Guide: HTML Processing Pipeline

The core function of the Deepwiki MCP Server is to transform cluttered web pages into clean, structured Markdown. This is achieved through a multi-stage pipeline that processes the raw HTML fetched from the web.

The Pipeline Stages

1. Crawling

File: src/lib/httpCrawler.ts

The process begins with the crawl function, a breadth-first web crawler responsible for fetching the HTML content.

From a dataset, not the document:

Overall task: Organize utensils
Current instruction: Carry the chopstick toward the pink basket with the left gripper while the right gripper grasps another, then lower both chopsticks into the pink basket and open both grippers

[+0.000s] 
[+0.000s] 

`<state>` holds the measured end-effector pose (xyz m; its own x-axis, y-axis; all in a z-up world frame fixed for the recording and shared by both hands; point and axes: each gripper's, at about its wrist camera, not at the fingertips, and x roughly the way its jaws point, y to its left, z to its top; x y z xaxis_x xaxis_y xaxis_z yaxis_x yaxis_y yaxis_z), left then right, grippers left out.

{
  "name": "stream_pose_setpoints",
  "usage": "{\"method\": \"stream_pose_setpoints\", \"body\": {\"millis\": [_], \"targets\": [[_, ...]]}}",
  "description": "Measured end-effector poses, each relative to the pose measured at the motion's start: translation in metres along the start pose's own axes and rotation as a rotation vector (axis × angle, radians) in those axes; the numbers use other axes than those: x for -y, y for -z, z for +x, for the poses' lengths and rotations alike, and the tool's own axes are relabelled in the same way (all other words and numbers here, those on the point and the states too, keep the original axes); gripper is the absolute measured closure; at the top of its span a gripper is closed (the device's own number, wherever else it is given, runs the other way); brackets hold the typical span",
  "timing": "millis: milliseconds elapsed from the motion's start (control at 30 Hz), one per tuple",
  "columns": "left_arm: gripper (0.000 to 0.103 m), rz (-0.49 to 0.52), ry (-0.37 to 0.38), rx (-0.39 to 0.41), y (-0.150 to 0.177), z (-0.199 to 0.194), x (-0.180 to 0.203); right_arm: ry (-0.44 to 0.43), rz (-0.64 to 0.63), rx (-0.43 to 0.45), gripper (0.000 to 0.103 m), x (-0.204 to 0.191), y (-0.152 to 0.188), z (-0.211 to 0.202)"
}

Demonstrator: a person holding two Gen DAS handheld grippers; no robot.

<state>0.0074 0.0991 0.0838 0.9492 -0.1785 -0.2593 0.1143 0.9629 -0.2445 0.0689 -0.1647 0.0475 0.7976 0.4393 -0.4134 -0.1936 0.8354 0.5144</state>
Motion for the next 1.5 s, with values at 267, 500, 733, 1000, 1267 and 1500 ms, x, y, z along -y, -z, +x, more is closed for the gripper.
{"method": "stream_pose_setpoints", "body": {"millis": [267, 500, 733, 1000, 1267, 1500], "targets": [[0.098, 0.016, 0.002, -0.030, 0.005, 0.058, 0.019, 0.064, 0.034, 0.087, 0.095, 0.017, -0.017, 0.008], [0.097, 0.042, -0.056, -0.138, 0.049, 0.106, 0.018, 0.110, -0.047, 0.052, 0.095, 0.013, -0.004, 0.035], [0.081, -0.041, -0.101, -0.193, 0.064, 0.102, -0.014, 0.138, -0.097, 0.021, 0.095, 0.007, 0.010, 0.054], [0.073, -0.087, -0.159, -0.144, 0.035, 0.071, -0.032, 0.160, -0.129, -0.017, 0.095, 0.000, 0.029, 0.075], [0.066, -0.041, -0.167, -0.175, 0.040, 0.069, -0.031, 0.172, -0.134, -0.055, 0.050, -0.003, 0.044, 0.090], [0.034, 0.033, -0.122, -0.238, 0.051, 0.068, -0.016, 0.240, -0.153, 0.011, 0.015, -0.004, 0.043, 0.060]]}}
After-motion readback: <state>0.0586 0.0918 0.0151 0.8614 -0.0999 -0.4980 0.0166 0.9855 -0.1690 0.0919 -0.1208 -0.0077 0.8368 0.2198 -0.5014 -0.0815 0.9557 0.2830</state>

Key features of this stage include:

Concurrency: Uses p-queue to manage a pool of concurrent fetch requests, maximizing speed while being respectful to the server.
Robots.txt: It first fetches and parses the robots.txt file from the target domain to ensure it doesn't access disallowed paths.
Depth Limiting: Adheres to the maxDepth parameter to prevent crawling an entire website.
Domain Lock: Only crawls URLs within the same hostname as the starting URL.
Retries: Implements an exponential backoff strategy to automatically retry failed network requests.

2. Sanitization

Files: src/converter/htmlToMarkdown.ts, src/lib/sanitizeSchema.ts

Once the raw HTML is fetched, it's passed to the htmlToMarkdown function. The first step within this function is sanitization, which aims to remove all non-essential content.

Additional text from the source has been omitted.